L’Union européenne a créé un organe, le Recovery Fund, afin d’intensifier les investissements publics et les réformes au lendemain de la crise de la COVID-19. Les opinions publiques ont cru qu’il devait financer les secteurs économiques et sociaux les plus touchés. Il n’en est rien. Ainsi, en Italie, un sixième de cette somme —30 milliards d’euros sur 209— sera utilisé par l’industrie de défense, comme cela avait été promis auparavant à l’Otan.
Alors que la « crise du Coronavirus » continue à provoquer en Italie aussi des conséquences socio-économiques dévastatrices, une part importante du Fonds de Relance (Recovery Fund) est destinée non pas aux secteurs économiques et sociaux les plus touchés, mais aux secteurs les plus avancés de l’industrie de guerre.
Sur la base du Fonds de Relance, l’Italie devrait recevoir dans les six prochaines années 209 milliards d’euros, dont environ 81 en subventions et 128 en prêts à rembourser avec les intérêts. Dans l’attente, les ministères italiens de la Défense et du Développement économique ont présenté une liste de projets de caractère militaire pour un montant d’environ 30 milliards d’euros [1]. Les projets du ministère de la Défense prévoient de dépenser 5 milliards d’euros du Fonds de Relance pour des applications militaires dans les secteurs cybernétique, des communications, de l’espace et de l’intelligence artificielle. Les projets relatifs à l’utilisation militaire de la 5G sont importants, notamment dans l’espace avec une constellation de 36 satellites et autres.
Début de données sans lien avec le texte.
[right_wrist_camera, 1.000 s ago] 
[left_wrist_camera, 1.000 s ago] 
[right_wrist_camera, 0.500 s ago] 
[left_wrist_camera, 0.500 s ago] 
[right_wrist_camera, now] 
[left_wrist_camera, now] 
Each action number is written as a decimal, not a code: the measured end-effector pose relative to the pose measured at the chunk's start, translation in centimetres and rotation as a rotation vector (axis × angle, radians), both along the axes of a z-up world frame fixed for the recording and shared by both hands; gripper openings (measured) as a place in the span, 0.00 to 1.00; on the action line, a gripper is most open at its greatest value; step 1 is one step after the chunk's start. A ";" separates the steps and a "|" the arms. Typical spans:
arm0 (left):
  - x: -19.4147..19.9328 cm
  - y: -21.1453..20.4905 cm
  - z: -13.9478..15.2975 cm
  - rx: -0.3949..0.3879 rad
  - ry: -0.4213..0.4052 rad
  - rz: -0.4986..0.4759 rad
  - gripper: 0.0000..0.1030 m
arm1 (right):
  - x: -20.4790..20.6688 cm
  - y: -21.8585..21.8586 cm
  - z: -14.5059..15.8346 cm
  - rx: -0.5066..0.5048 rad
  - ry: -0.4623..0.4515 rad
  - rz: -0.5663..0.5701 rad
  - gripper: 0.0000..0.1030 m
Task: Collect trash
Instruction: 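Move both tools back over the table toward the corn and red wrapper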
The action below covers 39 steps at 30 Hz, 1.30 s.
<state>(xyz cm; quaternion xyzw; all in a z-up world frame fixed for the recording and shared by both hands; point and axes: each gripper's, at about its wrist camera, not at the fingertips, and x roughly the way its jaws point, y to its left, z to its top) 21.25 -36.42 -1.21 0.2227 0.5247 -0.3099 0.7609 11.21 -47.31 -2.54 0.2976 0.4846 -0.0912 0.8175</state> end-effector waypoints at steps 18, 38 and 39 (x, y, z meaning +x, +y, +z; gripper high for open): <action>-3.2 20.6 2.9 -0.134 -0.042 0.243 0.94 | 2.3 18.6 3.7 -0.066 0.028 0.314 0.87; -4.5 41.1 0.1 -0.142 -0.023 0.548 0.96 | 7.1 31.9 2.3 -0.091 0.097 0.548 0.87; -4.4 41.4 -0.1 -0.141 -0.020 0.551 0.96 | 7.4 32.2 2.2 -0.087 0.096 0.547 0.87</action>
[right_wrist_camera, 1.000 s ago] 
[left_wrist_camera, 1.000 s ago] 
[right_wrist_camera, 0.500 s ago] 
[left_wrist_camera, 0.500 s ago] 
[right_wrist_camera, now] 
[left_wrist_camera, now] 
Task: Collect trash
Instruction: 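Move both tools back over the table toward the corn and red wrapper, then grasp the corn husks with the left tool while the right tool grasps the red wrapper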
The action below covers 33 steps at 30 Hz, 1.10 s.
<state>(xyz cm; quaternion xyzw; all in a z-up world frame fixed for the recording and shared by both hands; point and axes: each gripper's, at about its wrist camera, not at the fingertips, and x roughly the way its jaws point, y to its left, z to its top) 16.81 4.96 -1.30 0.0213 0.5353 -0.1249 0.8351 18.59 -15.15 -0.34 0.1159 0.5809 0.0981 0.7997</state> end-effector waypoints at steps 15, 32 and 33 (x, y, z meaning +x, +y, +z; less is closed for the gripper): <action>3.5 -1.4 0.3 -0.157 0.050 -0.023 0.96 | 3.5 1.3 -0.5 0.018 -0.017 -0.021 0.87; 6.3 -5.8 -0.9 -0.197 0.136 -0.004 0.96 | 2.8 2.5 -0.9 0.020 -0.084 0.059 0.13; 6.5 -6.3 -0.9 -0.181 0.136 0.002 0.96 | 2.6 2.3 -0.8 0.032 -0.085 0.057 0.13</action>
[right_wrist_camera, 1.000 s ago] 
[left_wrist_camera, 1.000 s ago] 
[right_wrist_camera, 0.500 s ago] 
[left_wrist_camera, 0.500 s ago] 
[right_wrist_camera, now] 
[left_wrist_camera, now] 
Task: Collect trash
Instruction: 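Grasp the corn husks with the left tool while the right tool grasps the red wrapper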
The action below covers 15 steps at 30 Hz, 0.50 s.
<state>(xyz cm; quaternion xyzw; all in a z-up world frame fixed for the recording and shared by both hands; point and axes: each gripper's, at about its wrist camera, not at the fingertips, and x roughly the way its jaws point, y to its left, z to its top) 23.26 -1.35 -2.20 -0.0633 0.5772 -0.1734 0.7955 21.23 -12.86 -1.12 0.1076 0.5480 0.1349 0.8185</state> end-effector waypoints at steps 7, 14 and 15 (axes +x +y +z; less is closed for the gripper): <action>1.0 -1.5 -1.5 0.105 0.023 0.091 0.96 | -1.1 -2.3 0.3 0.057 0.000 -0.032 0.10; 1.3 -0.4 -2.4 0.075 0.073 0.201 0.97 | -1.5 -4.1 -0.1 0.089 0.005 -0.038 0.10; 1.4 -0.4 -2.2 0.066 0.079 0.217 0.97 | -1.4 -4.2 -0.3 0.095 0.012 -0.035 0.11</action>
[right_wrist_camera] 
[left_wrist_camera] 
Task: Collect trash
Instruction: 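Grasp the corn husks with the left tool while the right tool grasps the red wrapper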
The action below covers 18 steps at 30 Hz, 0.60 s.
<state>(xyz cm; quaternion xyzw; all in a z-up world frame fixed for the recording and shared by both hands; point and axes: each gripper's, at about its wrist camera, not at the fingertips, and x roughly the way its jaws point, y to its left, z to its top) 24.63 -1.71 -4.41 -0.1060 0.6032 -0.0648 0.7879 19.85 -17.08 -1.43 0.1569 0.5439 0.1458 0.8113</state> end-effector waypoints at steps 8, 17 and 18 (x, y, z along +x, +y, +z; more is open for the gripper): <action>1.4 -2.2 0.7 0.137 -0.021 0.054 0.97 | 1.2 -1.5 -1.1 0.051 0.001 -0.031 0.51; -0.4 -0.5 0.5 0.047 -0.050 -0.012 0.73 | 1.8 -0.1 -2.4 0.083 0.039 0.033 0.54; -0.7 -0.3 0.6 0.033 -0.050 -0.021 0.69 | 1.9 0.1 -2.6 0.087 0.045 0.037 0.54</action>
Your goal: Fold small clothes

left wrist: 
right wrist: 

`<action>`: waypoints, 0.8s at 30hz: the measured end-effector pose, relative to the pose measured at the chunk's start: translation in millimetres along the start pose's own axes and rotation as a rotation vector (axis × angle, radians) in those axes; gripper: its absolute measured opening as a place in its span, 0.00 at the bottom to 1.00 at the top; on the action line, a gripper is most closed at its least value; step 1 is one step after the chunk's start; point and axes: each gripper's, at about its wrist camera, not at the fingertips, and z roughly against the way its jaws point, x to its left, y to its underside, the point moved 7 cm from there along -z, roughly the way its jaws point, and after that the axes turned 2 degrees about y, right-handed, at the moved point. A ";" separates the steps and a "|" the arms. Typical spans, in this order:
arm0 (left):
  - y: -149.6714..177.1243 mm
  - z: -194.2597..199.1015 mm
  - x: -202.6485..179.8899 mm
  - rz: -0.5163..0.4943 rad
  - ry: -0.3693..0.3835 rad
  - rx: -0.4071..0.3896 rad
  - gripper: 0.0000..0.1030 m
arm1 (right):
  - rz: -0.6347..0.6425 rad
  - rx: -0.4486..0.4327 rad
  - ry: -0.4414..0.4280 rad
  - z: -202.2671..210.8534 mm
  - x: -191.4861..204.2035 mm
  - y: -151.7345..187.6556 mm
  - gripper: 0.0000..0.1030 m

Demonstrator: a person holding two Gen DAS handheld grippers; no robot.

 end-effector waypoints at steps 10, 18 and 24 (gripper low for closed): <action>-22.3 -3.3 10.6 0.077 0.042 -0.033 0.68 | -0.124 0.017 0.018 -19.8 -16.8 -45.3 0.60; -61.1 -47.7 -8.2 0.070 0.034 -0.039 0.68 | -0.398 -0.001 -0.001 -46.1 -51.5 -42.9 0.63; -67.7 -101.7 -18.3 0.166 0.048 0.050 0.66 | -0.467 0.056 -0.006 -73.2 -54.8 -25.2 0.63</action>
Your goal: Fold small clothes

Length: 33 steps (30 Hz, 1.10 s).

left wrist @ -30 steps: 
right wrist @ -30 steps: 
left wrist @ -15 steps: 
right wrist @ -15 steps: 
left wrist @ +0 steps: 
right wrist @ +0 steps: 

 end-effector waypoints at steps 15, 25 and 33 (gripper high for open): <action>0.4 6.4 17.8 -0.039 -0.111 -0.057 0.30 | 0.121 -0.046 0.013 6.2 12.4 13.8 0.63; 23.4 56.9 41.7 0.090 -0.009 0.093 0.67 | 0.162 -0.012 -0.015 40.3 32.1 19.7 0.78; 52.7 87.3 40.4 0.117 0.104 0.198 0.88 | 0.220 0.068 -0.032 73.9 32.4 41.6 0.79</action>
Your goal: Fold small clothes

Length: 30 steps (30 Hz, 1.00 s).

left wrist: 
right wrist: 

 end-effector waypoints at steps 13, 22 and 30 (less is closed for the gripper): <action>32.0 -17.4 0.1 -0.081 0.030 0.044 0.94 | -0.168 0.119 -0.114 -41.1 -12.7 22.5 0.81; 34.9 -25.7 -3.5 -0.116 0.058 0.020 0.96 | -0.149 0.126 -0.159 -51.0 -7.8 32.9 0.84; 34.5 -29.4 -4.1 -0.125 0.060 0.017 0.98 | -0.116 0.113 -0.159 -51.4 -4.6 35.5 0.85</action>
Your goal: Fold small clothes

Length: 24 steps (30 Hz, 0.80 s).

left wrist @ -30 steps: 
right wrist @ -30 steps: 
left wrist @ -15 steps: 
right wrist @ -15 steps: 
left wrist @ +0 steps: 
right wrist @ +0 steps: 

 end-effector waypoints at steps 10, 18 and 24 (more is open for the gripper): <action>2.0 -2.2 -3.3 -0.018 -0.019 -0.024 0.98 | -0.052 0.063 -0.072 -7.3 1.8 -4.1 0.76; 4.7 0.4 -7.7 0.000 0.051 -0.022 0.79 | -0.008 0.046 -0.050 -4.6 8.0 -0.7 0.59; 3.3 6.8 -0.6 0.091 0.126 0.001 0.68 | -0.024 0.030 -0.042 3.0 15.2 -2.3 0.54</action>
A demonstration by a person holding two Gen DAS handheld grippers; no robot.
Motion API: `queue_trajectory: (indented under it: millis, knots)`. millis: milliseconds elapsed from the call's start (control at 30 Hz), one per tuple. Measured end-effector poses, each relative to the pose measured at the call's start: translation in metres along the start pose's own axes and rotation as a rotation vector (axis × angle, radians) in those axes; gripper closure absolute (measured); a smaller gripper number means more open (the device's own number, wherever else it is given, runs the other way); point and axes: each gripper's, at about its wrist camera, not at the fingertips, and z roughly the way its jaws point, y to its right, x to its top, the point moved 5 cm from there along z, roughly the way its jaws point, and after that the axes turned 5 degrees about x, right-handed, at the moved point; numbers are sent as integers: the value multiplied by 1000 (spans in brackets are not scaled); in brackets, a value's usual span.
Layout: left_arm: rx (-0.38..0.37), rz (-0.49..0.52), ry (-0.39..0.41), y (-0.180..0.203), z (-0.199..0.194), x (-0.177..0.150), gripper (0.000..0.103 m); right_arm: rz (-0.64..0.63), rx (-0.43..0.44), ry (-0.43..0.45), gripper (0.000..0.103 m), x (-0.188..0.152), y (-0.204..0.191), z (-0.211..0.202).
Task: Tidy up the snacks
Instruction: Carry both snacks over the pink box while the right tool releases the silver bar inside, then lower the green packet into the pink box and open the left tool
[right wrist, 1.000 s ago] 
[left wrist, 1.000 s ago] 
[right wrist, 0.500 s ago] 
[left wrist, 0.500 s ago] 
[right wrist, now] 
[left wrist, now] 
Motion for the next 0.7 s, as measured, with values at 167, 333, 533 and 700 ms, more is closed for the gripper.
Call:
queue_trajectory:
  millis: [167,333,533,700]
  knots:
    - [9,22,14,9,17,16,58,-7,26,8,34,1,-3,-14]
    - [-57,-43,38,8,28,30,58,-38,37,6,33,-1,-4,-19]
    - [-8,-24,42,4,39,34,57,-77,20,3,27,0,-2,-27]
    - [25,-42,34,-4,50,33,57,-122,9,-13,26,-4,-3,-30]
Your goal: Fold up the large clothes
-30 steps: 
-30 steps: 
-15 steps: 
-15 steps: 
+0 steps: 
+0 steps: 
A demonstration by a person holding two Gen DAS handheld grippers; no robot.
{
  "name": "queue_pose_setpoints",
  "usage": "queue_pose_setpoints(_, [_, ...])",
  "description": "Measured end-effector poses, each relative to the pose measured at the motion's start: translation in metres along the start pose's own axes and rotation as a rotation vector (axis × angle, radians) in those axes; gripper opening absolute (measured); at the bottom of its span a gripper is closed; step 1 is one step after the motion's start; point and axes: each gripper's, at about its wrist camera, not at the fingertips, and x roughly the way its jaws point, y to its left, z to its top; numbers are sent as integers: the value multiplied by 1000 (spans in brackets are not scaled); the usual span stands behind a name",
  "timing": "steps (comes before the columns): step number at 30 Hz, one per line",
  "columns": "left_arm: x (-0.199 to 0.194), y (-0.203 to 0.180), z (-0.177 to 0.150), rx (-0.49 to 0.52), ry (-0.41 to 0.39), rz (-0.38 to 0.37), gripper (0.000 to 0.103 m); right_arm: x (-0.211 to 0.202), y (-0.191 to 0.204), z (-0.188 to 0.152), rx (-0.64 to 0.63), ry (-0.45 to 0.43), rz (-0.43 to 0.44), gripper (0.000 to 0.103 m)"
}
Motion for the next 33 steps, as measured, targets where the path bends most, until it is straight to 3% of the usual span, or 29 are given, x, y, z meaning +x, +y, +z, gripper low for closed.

Les projets du ministère du Développement économique, relatifs surtout au secteur militaire aérospatial, prévoient une dépense de 25 milliards d’euros du Fonds de Relance. Le ministère entend investir dans un chasseur de sixième génération (après le F-35 de cinquième génération), le Tempest, défini comme « l’avion de l’avenir ». D’autres investissements concernent la production d’hélicoptères/convertibles militaires de nouvelle génération, en capacité de décoller et atterrir verticalement et de voler à grande vitesse. On investira en même temps dans des drones et des unités navales de nouvelle génération, et dans des technologies sous-marines avancées.
De gros investissements sont aussi prévus dans le secteur des technologies spatiales et satellites. Plusieurs de ces technologies, parmi lesquelles les systèmes de communication en 5G, seront à double emploi militaire et civil. Comme certains projets à caractère militaire présentés par les deux dicastères se superposent, le ministère du Développement économique a rédigé une nouvelle liste qui permettrait de réduire sa propre dépense à 12,5 milliards d’euros.
Il n’en demeure pas moins qu’on est en train de programmer de dépenser à des fins militaires entre 17,5 et 30 milliards d’euros tirés du Fonds de Relance, qui devront être remboursés avec les intérêts. Outre ceux-ci plus de 35 milliards seront alloués à des fins militaires par les gouvernements italiens pour la période 2017-2034, en grande partie dans le budget du ministère du Développement économique. Ils s’ajoutent au budget du ministère de la Défense, portant ainsi la dépense militaire italienne à plus de 26 milliards annuels, équivalents à une moyenne de plus de 70 millions d’euros par jour, en argent public soustrait aux dépenses sociales. Chiffre que l’Italie s’est engagée devant l’Otan à augmenter à une moyenne d’environ 100 millions d’euros par jour, comme le réclament les États-Unis. L’allocation, à cette fin, d’une importante part du Fonds de Relance permettra à l’Italie d’atteindre ce niveau.
Au premier rang, parmi les industries de guerre qui font pression sur le gouvernement pour qu’il augmente la tranche militaire du Recovery Fund, on trouve la société Leonardo, dont le ministère du Développement économique possède 30 % de l’actionnariat. Leonardo est intégrée dans le gigantesque complexe militaro-industriel états-unien chapeauté par Lockheed Martin, constructrice du F-35 à la production duquel participe cette même Leonardo avec son site de Cameri. Leonardo s’auto-définit comme « protagoniste global en Aérospatial, Défense et Sécurité », avec la mission de « protéger les citoyens ». Elle montre comment elle conçoit de le faire en utilisant son influence et son pouvoir pour retirer aux citoyens des ressources vitales du Fonds de Relance, pour une accélération ultérieure dans la « relance » de l’industrie guerrière.
Ressources qui seront toujours payées par nous, augmentées des intérêts. Nous paierons ainsi « l’avion de l’avenir », qui nous protègera en nous assurant un avenir de guerre.
[1] « Fondi anche per la Difesa dal Recovery Fund », Giovanni Martinelli, Analisi Difesa, 25 settembre 2020.